How do I configure the temperature parameter for chat models?
The server allows configurable temperature settings to control response creativity and randomness in OpenRouter chat models.
Can this server handle both text-only and multimodal conversations?
Yes, it supports simple text chats as well as multimodal conversations involving images.
What image analysis capabilities does this server provide?
It offers image content analysis such as object detection and classification using OpenRouter's model ecosystem.
How do I integrate this MCP server with my existing MCP client?
You connect via standard MCP protocol endpoints, enabling seamless access to text and image analysis features.

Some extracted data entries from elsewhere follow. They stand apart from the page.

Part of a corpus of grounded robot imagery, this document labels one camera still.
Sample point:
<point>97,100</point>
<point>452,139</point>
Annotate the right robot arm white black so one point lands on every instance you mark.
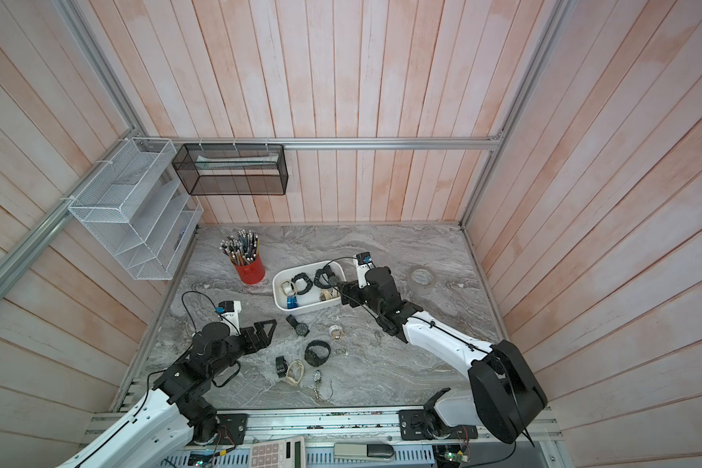
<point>504,395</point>

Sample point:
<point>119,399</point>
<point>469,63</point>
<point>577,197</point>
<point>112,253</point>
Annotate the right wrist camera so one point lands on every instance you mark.
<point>363,264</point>

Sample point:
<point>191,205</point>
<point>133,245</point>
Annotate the cream gold watch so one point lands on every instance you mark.
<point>329,294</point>

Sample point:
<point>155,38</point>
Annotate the black chunky watch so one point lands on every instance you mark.
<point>323,278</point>
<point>304,283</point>

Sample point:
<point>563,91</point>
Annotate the silver rose gold watch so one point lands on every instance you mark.
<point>336,332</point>

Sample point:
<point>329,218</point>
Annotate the aluminium rail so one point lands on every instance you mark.
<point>14,265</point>
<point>440,143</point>

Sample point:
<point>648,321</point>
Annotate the large black digital watch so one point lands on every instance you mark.
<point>317,352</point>

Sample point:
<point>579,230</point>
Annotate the black mesh basket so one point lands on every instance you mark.
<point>232,169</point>

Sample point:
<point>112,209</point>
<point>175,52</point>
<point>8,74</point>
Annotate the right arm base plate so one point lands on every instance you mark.
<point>423,425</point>

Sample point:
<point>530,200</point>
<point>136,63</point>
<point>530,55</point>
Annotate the grey black stapler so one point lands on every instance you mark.
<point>365,452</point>

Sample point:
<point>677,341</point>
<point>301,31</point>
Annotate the aluminium front frame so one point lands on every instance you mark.
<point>394,425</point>

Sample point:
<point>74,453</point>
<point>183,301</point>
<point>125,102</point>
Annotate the red pencil cup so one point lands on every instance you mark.
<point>252,272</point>

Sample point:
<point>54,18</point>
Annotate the silver chain pocket watch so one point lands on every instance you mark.
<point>319,385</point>

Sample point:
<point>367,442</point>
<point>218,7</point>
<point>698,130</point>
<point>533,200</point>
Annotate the white calculator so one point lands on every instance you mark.
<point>286,453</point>

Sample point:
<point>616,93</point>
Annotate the small black strap watch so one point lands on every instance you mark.
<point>281,367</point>

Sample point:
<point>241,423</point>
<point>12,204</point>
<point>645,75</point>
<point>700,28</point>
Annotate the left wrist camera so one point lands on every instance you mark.
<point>228,311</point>

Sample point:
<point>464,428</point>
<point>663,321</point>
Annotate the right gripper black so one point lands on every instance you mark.
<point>351,290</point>

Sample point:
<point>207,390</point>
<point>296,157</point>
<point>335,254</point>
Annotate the black analog watch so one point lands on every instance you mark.
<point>300,328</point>

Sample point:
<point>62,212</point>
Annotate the black watch green dial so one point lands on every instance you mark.
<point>336,278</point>

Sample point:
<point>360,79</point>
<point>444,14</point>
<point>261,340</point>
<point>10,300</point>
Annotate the white wire mesh shelf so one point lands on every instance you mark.
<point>145,223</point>

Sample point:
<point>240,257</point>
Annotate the clear tape roll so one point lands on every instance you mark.
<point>422,277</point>

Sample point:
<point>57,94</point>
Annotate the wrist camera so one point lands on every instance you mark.
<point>228,311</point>
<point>363,264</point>

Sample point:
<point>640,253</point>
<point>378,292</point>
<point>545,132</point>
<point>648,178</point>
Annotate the aluminium rail left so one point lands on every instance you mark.
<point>14,265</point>

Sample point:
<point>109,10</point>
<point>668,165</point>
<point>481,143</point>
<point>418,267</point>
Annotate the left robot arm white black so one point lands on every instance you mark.
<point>174,411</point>

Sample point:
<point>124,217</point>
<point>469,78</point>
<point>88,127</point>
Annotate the aluminium rail back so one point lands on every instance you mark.
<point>440,143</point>

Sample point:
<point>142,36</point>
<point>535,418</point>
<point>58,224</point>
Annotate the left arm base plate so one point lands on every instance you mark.
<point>222,428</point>

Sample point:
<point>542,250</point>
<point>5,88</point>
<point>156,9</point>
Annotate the white storage box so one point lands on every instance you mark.
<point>308,302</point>

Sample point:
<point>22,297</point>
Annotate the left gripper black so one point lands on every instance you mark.
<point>264,340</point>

Is this server compatible with other LLM providers besides OpenRouter?
While optimized for OpenRouter, it can be used alongside other providers like Claude and Gemini in MCP setups.
What deployment options are available?
The server is available via npm package and Docker image for flexible deployment.
How does this server enhance multimodal AI workflows?
By combining text chat and image analysis, it enables richer, context-aware AI interactions.